Came to mention Dearborn/Detroit, also. The largest mosque in the United States is in Dearborn. The greater Detroit area has 400,000 Arabs, more than any other region in the US. Also 120,000 Chaldeans, mostly from Iraq. (Probably the Chaldeans are lumped in with that 400K Arab population number.)
posted by BinGregory at 9:18 PM on August 25, 2014

There is enough of a Serbian community in Biddeford, Maine, to have a Serbian church.
posted by theora55 at 9:19 PM on August 25, 2014

There's a small posse of Tibetan monks living in Sydney's inner west. I was at MiddleTaff and LittleTaff's school beside a park two weeks ago (in the middle of the day) and a fully maroon robed monk jumped out of the tree the kids climb after school. This was after he'd had a bit of a swing on the swing set.

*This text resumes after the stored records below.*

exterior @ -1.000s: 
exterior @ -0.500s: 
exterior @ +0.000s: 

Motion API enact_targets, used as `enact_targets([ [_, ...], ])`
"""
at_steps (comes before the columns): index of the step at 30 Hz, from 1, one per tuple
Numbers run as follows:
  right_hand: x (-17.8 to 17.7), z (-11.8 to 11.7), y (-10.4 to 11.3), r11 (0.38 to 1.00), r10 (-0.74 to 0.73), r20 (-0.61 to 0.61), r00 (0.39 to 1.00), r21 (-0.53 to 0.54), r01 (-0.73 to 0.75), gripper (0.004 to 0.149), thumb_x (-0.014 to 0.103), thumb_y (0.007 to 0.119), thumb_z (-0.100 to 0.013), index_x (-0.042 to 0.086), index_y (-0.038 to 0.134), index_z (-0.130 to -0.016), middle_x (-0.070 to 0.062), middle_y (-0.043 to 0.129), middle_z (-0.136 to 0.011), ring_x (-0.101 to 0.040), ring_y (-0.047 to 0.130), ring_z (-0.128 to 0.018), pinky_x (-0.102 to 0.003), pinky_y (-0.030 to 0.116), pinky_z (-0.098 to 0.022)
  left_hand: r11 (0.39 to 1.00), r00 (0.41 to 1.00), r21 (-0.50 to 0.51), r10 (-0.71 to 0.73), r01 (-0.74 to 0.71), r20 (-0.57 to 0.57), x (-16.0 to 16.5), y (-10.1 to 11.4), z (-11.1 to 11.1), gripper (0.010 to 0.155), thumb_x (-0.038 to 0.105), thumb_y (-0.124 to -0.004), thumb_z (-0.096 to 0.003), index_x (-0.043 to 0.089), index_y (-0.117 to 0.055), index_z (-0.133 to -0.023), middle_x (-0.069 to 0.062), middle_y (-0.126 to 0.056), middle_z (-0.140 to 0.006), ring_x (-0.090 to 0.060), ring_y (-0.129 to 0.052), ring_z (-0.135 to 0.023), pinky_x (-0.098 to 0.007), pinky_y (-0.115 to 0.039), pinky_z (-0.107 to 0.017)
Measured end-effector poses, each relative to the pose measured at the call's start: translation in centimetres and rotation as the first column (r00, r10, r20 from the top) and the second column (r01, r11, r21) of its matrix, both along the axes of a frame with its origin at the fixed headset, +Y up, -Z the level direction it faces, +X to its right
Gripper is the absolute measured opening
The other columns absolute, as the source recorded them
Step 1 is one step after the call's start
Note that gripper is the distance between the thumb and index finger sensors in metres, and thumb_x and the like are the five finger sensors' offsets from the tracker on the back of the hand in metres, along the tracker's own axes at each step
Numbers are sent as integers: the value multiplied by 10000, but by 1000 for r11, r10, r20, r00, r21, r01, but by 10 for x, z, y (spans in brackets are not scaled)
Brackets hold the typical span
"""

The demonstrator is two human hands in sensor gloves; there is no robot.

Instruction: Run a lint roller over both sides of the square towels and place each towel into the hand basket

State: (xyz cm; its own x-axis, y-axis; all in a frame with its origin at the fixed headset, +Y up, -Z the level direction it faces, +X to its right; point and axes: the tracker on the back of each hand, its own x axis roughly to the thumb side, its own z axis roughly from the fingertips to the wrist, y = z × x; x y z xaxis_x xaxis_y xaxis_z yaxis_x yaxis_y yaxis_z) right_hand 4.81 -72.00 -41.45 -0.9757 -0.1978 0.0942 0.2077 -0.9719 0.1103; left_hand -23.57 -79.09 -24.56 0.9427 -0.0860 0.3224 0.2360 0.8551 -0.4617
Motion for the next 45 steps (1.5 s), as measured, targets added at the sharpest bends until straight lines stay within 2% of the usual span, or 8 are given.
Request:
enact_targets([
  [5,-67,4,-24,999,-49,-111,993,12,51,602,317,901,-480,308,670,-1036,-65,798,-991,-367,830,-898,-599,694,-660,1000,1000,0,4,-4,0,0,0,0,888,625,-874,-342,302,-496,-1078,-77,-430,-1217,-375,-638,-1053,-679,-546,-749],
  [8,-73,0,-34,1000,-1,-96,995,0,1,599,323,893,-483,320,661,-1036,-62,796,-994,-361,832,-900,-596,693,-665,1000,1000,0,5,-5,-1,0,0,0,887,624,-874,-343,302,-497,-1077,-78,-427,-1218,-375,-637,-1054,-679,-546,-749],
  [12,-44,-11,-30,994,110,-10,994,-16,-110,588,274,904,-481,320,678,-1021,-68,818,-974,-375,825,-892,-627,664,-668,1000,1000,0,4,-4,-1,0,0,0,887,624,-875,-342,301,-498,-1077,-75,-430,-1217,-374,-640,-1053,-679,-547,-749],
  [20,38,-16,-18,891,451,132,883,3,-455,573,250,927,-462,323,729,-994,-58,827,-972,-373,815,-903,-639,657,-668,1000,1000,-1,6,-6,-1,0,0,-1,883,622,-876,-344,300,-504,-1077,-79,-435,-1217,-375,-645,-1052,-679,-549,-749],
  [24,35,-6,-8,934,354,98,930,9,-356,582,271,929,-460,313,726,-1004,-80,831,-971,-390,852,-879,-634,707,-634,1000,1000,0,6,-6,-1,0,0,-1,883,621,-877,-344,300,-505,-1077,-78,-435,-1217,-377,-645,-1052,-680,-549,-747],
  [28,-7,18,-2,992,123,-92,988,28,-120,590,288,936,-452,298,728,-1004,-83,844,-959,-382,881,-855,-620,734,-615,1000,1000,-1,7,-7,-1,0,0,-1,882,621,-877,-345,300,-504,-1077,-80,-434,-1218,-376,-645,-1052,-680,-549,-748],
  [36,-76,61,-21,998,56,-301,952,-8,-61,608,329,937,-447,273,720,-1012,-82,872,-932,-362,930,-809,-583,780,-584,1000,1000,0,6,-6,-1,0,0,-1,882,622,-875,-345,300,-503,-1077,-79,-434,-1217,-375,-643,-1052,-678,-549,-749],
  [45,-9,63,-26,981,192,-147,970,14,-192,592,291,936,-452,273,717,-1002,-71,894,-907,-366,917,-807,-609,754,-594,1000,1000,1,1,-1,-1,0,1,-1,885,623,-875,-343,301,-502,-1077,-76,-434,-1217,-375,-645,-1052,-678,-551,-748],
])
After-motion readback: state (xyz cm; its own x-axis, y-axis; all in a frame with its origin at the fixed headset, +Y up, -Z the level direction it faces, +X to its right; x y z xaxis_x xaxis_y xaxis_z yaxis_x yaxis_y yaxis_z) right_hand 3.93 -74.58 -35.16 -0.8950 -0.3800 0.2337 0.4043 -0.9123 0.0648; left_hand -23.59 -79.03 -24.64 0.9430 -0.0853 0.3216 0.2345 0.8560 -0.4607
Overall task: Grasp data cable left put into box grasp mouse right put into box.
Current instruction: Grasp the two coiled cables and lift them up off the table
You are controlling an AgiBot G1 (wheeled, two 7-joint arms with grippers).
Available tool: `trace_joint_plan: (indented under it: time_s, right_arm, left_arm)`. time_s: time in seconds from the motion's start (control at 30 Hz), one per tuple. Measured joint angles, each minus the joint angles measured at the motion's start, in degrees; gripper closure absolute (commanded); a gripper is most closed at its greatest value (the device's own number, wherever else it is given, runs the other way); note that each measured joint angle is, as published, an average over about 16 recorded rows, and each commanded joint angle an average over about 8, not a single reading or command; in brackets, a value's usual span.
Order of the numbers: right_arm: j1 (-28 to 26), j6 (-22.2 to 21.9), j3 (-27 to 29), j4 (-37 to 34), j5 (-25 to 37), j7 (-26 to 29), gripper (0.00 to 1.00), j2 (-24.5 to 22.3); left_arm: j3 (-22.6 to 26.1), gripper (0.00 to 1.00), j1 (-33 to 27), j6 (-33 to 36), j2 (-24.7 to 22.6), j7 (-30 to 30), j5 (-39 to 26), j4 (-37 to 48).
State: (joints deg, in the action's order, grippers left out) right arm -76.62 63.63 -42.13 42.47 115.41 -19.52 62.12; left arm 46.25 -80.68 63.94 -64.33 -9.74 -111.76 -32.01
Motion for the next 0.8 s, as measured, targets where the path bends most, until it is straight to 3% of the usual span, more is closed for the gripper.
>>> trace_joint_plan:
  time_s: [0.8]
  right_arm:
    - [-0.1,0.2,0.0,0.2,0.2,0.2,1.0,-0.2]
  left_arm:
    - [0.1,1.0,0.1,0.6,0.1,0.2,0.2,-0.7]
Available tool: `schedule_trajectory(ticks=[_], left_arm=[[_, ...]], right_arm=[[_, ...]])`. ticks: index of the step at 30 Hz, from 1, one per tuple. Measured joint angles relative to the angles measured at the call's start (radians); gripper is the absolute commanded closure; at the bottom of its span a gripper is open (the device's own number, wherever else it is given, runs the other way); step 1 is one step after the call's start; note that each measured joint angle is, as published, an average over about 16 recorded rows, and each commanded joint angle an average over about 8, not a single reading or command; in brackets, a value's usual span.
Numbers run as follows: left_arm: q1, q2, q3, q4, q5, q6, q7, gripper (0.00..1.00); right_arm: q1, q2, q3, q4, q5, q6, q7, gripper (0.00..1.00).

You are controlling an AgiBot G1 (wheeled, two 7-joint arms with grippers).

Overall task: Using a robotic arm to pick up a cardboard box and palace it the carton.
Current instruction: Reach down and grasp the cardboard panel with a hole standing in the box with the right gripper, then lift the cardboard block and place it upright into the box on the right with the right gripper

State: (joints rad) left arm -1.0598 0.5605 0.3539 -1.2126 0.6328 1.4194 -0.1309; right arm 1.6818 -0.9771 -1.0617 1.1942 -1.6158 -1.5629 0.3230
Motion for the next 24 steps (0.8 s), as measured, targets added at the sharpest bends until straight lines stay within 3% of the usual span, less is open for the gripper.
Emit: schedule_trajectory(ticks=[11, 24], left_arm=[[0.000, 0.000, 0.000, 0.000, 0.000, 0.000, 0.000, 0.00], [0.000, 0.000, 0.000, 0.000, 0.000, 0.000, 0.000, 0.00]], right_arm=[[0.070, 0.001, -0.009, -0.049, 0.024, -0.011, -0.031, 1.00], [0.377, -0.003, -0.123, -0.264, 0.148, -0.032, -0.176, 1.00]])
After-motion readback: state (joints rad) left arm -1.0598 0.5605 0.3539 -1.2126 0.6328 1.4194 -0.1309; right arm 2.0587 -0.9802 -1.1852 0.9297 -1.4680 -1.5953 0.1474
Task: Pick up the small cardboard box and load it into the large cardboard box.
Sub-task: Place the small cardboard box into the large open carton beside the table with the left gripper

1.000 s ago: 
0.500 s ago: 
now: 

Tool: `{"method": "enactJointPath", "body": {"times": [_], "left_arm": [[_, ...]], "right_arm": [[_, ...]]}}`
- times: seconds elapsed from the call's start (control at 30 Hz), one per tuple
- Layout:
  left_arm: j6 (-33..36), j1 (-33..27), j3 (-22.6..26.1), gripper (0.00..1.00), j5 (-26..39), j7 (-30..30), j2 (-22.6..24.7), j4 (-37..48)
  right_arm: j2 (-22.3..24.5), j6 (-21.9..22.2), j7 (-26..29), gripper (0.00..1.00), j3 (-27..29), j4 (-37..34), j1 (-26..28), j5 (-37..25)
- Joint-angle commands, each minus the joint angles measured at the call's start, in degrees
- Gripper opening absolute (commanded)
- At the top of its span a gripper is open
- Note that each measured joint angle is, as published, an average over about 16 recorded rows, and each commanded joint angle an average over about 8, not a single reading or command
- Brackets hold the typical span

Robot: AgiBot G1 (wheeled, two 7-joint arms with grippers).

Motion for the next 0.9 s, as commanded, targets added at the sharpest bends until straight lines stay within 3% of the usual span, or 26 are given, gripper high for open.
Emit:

I always have a private giggle when I see non-Tibetan clergy at ATMs. It's more frequent than you'd expect.
posted by taff at 11:04 PM on August 25, 2014

After the Korean war, a significant enclave of Appalachian migrants (i.e. "hillbillies") sprang up on the north side of Chicago. They've pretty much entirely assimilated by now, but their influence lives on in the odd country bar and the city's robust alt-country music tradition.
posted by Iridic at 8:28 AM on August 26, 2014 [1 favorite]

Speaking of Lancaster PA, the heart of the Pennsylvania Dutch Country: "In 2000, 24.34% of Lancaster residents were of Puerto Rican ancestry."
posted by MrMoonPie at 8:32 AM on August 26, 2014

Traces of pre-prohibition Hungarian vineyard workers still exist in rural Georgia. There is an unexpected abundance of Catholic churches and swarthy complexions in the area around Carollton, GA.
posted by MrMoonPie at 8:39 AM on August 26, 2014

Students and faculty at Maharishi University in tiny Fairfield, Iowa practice Transcendental Meditation twice daily.
posted by scottatdrake at 9:29 AM on August 26, 2014

According to the Encyclopedia of Chicago History, the majority of Tanzanians who've emigrated to the United States since 1986 live in Chicago.
posted by SisterHavana at 12:23 PM on August 26, 2014

Response by poster: By the way these are ALL really good. Thanks.